Propulsión eléctrica para frenar el giro
El primer paso del plan de recuperación consiste en usar los motores de plasma del satélite —diseñados principalmente para cambios orbitales— para reducir gradualmente la velocidad de rotación. Estos propulsores pueden vectorizar el empuje mediante un cardán de dos ejes, lo que permite usarlos para control de actitud. «Hemos podido usar los propulsores para apuntar en dirección opuesta a la tasa de rotación y afectar al control de actitud de esa manera, lo cual ha sido altamente efectivo», señaló Lee.

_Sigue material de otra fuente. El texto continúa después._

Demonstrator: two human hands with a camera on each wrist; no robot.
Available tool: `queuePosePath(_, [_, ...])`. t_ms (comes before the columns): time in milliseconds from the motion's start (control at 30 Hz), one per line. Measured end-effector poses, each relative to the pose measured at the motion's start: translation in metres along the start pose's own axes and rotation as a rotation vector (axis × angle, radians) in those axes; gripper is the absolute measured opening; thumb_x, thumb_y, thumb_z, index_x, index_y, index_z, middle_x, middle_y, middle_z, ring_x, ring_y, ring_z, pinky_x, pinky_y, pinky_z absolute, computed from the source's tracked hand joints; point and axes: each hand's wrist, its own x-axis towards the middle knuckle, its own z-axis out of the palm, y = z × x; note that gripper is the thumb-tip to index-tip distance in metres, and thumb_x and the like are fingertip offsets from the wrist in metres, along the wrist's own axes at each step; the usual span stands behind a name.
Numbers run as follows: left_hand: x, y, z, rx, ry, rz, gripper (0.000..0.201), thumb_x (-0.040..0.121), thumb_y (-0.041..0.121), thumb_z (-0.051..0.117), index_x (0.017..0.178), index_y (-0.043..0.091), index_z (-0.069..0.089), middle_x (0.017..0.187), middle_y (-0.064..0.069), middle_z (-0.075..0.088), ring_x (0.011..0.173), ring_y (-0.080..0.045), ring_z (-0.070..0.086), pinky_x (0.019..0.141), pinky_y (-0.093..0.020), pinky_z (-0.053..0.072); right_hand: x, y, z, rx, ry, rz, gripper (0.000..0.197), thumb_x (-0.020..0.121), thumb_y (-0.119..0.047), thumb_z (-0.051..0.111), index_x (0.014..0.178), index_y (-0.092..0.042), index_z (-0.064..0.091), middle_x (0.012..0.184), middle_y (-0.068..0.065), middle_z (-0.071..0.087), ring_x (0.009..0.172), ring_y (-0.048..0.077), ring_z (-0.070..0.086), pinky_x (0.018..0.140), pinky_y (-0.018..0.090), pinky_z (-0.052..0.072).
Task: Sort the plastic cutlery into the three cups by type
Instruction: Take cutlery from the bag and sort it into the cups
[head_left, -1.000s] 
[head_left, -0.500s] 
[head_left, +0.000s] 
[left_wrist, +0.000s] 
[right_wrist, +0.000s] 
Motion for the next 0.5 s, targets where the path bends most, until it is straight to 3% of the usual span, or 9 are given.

Al cierre de la entrevista del viernes, el equipo había reducido el giro de aproximadamente 9 grados por segundo a unos 4 grados por segundo. La meta es frenar aún más la rotación para mejorar las comunicaciones y descargar telemetría detallada sobre el estado de la nave. Una vez estabilizada, Katalyst cargará un algoritmo de control modificado que permita manejar la orientación con una única rueda de reacción operativa y los propulsores restantes.
Causa desconocida: fallo interno o colisión con basura espacial
Los ingenieros aún no determinan qué causó la emergencia. Las hipótesis incluyen un fallo interno o el impacto de basura espacial. Dos cámaras a bordo buscarán daños visibles una vez el satélite esté bajo control. El reinicio automático tras 24 horas sin contacto —protocolo de protección contra fallos— provocó un apagado abrupto de todos los sistemas, generando un pico térmico que sobrecalentó los circuitos electrónicos de las ruedas de reacción. El problema con los propulsores de gas frío parece independiente, aunque Lee admitió que la simultaneidad de los fallos dificulta discernir causa y efecto.
A pesar del contratiempo, Katalyst mantiene el objetivo de aproximarse a Swift hacia finales de agosto. «Estamos muy comprometidos con esta misión. Trabajamos codo con codo con la NASA. Acabo de salir de una reunión técnica con su equipo de control, revisando algoritmos», afirmó Lee. «Parece que no hay nada que impida restablecer el control triaxial de la nave con la rueda de reacción restante, los propulsores disponibles y la propulsión eléctrica. No es el modo original, pero tendremos suficiente estabilidad y controlabilidad.»
«Creemos que podremos hacer el encuentro con Swift. Creemos que podremos hacer cosas como la inspección de Swift en una aproximación cercana de unas pocas decenas de metros. Y tal como están las cosas ahora mismo, no hemos hecho una evaluación formal, pero creemos que una captura de Swift, un intento de captura de Swift, está muy en juego», declaró Lee a Ars Technica.
El reloj apremia: en pocos meses, Swift habrá descendido demasiado para que Katalyst complete el rescate. La misión representa un hito en la incipiente industria de servicios en órbita, un sector que cobra relevancia conforme aumentan las misiones espaciales y la acumulación de desechos orbitales exige nuevas capacidades técnicas.